WORK TO BE COMPLETED: In the data below, find each line that contains the word "surface" and copy it.

Stored entries:

##########

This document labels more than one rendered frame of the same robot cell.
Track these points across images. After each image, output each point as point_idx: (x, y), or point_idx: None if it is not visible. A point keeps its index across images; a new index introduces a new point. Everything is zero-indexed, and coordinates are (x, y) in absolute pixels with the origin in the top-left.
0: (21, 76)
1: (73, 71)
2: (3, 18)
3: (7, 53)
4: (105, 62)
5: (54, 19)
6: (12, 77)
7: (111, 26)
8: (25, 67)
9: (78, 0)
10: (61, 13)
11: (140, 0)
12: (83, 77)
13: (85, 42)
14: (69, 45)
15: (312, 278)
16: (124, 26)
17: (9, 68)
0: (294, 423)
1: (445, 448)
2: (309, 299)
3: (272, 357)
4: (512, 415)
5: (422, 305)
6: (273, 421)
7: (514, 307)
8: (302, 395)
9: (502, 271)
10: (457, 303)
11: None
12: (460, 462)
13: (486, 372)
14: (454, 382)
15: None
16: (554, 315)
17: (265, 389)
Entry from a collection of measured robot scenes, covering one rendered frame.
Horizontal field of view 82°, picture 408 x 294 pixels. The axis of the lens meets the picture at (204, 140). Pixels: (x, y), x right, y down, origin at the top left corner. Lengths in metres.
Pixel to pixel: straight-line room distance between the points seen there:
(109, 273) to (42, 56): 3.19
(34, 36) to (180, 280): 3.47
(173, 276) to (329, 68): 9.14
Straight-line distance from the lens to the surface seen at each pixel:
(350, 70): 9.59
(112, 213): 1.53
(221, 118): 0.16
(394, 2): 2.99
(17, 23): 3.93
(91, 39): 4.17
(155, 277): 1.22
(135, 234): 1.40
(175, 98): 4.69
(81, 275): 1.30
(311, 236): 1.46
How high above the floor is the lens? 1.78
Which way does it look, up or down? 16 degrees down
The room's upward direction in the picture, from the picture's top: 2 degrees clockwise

##########

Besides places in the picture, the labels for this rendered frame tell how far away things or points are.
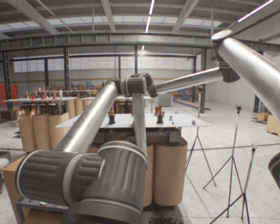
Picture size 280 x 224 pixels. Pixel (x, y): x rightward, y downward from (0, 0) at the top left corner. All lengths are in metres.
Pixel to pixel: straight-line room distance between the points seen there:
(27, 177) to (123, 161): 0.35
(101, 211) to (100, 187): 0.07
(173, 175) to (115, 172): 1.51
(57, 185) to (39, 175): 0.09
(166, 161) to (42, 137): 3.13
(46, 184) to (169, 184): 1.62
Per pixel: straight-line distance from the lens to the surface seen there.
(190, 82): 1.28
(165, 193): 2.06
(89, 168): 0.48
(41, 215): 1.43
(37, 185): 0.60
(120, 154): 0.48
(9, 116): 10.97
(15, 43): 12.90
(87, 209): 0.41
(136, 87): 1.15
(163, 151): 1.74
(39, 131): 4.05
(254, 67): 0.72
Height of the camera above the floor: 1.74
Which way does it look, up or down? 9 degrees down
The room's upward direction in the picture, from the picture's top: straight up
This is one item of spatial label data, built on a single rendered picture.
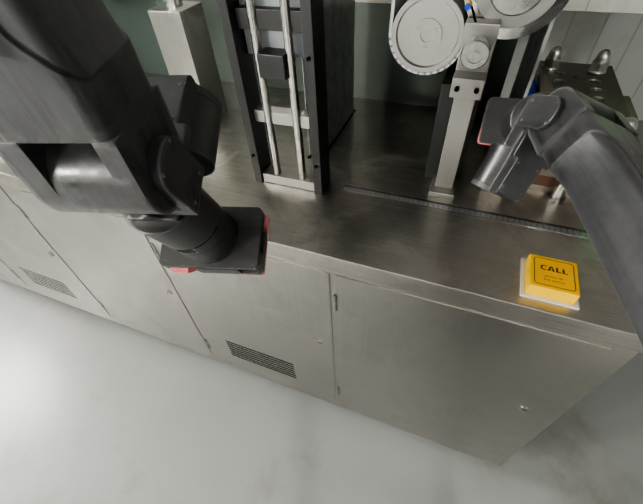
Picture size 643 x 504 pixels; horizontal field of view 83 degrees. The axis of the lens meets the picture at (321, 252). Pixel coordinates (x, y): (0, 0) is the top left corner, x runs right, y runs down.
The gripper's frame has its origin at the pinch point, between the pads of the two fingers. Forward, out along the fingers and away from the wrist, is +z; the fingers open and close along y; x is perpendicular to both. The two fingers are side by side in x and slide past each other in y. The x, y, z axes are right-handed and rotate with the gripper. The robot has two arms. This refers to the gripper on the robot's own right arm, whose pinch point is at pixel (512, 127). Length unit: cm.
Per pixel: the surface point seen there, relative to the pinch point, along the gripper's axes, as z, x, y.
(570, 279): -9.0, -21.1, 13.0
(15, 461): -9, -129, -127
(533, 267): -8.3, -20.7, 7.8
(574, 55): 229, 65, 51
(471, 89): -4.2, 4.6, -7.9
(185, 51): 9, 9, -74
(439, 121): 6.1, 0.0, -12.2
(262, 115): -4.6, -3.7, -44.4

##########

WRITTEN ANSWER:
Straight-line distance from the lens to the surface seen at each pixel:
Per pixel: straight-line distance from the lens to the surface seen there.
Per pixel: the surface point seen there, relative to the pinch point, along the gripper's axes, as z, x, y.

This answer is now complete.